«Chaque artiste crée ses précurseurs. Son travail modifie notre conception du passé autant que celle du futur». Jorge Luis Borges

mercredi 25 janvier 2012

Kinshasa Symphony un film de Claus Wischmann et Martin Baer


 
Claus Wischmann et Martin Baer, réalisation
C Major 709004 (Blu-Ray)

Si vous pensiez qu’entretenir un orchestre symphonique dans une grande ville occidentale est une tâche ardue, vous n’avez manifestement encore rien vu.

Imaginez des musiciens qui fabriquent eux-mêmes leurs contrebasses, qui taillent et découpent leurs costumes, qui travaillent de 5 heures le matin jusqu’au souper, après quoi ils courent à la répétition qui se poursuivra jusque tard dans la soirée, si l’alimentation électrique n’est pas coupée et que le groupe électrogène veut bien partir, bien sûr.

Ce documentaire est l’histoire touchante d’un orchestre symphonique improbable, situé en plein cœur de l’une des villes les plus chaotiques du monde, Kinshasa, en République démocratique du Congo.

L’orchestre symphonique kimbanguiste (du nom de la religion kimbanguiste, de mouvance chrétienne, elle-même issue d’un certain Simon Kimbangu, prophète autoproclamé de Dieu sur terre) est constitué de musiciens autodidactes qui compensent l’approximation de leur technique par une volonté inébranlable.

Pendant le documentaire, on suit quelques-uns des musiciens, dont un violoniste qui est aussi électricien de dépannage, un contrebassiste qui a appris à tailler sa propre contrebasse, une flûtiste qui se cherche désespérément un logis abordable (quelques dollars par mois!) pour elle et son enfant.

Il est fascinant de voir ces musiciens on ne peut plus amateurs se dévouer totalement à la cause de leur orchestre ou être subjugués par une symphonie de Dvorak entendue sur une vieille radio déglinguée. En les voyant, je me suis rappelé toute l’émotion vitale et viscérale que me procurait la musique classique lorsque je la découvrais pour la première fois moi aussi, il y a bien des années de cela maintenant.
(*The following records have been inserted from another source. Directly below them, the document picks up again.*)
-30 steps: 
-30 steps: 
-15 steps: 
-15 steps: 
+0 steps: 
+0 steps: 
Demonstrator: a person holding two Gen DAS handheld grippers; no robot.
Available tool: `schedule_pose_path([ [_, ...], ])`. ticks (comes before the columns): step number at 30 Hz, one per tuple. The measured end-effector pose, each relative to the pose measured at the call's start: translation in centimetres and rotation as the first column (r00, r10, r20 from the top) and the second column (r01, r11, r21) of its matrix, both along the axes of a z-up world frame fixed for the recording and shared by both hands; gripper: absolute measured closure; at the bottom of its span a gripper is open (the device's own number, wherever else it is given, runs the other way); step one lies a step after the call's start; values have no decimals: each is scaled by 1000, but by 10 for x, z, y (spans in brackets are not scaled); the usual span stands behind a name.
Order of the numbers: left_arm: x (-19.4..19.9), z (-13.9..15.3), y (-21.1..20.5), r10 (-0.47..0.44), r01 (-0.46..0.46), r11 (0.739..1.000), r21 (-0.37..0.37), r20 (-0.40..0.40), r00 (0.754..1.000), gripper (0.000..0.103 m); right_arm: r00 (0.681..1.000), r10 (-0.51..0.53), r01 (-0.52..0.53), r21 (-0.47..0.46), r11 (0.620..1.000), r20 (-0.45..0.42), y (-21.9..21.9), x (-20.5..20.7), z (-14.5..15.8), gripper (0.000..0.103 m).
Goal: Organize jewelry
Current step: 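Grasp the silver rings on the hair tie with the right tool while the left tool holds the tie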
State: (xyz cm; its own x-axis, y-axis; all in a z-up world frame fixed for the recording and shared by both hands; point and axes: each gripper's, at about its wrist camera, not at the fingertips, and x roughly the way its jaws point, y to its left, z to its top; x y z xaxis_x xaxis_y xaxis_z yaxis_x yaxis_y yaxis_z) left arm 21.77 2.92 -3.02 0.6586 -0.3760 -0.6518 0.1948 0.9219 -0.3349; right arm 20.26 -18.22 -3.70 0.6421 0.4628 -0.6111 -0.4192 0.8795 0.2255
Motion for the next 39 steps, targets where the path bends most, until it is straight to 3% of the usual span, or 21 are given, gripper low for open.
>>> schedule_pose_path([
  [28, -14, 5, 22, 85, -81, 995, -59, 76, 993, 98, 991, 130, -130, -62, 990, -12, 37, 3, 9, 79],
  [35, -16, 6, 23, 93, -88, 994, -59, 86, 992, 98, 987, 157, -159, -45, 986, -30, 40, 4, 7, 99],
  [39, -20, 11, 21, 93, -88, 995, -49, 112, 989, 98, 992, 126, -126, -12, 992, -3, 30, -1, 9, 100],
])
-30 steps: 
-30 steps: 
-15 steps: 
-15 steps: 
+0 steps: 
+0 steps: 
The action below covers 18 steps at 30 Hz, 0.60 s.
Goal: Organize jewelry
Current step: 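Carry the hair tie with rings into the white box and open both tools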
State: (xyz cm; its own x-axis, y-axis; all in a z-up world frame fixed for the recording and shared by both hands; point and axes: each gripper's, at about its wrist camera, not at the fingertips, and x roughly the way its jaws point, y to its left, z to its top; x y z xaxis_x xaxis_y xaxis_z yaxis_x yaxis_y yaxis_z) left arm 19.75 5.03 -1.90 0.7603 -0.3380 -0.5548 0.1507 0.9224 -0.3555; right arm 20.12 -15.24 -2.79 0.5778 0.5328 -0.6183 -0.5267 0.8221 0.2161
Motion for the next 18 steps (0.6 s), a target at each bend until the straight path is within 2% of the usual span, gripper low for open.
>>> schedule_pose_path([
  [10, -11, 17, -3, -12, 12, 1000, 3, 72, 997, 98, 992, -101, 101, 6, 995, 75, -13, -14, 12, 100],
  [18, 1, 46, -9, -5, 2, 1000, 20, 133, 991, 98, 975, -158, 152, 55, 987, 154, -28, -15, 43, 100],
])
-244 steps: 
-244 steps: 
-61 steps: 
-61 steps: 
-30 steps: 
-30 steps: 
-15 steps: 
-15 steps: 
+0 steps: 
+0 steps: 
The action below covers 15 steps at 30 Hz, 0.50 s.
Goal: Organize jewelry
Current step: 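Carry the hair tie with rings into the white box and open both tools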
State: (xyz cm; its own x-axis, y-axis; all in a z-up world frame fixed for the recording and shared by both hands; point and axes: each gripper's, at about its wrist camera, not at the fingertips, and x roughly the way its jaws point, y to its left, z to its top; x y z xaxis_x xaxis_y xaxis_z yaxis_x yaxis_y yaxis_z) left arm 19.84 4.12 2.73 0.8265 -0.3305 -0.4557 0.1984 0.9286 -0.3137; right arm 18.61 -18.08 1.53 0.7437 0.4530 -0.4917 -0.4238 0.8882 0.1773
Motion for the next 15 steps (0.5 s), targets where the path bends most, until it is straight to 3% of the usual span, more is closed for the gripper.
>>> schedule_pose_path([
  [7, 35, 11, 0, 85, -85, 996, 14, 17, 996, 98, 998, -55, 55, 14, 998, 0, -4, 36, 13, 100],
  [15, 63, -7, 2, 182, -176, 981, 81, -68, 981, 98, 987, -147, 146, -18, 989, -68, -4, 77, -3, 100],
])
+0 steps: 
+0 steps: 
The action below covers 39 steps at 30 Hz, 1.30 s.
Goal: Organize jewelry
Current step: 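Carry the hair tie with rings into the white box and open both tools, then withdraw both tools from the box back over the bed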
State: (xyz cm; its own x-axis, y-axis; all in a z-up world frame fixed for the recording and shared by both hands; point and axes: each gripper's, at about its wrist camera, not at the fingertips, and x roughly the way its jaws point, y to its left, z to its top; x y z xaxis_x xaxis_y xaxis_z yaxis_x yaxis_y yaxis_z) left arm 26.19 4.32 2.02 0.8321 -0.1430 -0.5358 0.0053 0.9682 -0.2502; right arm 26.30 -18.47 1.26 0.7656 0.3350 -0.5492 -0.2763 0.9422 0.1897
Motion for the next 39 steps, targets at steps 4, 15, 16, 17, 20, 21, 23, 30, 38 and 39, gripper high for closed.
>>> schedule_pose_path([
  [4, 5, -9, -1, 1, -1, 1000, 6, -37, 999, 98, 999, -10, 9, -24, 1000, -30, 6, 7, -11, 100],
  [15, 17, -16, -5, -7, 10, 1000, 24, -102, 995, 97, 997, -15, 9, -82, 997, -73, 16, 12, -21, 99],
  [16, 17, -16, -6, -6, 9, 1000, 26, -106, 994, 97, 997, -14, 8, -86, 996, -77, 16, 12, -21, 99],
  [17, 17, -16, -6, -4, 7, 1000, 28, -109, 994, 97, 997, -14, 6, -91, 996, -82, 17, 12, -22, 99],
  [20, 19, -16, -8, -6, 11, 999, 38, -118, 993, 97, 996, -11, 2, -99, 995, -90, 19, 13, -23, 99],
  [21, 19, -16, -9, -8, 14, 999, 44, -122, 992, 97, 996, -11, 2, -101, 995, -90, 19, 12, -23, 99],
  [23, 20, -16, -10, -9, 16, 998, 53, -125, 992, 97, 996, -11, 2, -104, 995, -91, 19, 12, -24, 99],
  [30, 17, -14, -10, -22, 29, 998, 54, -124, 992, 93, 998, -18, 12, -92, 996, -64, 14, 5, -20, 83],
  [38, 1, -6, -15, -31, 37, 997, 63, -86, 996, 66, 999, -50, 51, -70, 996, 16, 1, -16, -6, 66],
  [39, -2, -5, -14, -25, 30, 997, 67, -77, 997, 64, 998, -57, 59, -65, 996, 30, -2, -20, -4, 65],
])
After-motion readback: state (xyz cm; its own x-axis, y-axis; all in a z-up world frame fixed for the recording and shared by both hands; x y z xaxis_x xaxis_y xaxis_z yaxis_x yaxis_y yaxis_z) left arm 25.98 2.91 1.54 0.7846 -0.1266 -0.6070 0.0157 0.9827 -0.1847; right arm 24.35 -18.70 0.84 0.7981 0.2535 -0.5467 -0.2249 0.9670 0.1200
Ceci dit, si le sujet est captivant, on regrettera que les deux documentaristes n’aient pas approfondi plus avant leur sujet. Quelle est la relation véritable entre la religion kimbanguiste et l’orchestre? Comment peut-on expliquer ce choix fait par les fondateurs de l’orchestre d’interpréter cette musique éminemment occidentale?

On devine que l’orchestre est un symbole de stabilité dans un monde complètement éclaté, mais aussi un tremplin offrant la possibilité d’un épanouissement personnel rarissime dans une société qui n’en offre que très peu, voire pas du tout. Mais jamais Wischmann et Baer n’abordent le sujet.

Malgré ces quelques réticences, je me dois quand même de vous encourager le plus fortement possible à vous procurer ce film. Si, comme moi, vous aimez la musique et que vous êtes convaincu de sa puissance émotive et de son incommensurable potentiel d’épanouissement humain, intellectuel et spirituel, vous serez indubitablement touchés par cette Symphonie de Kinshasa.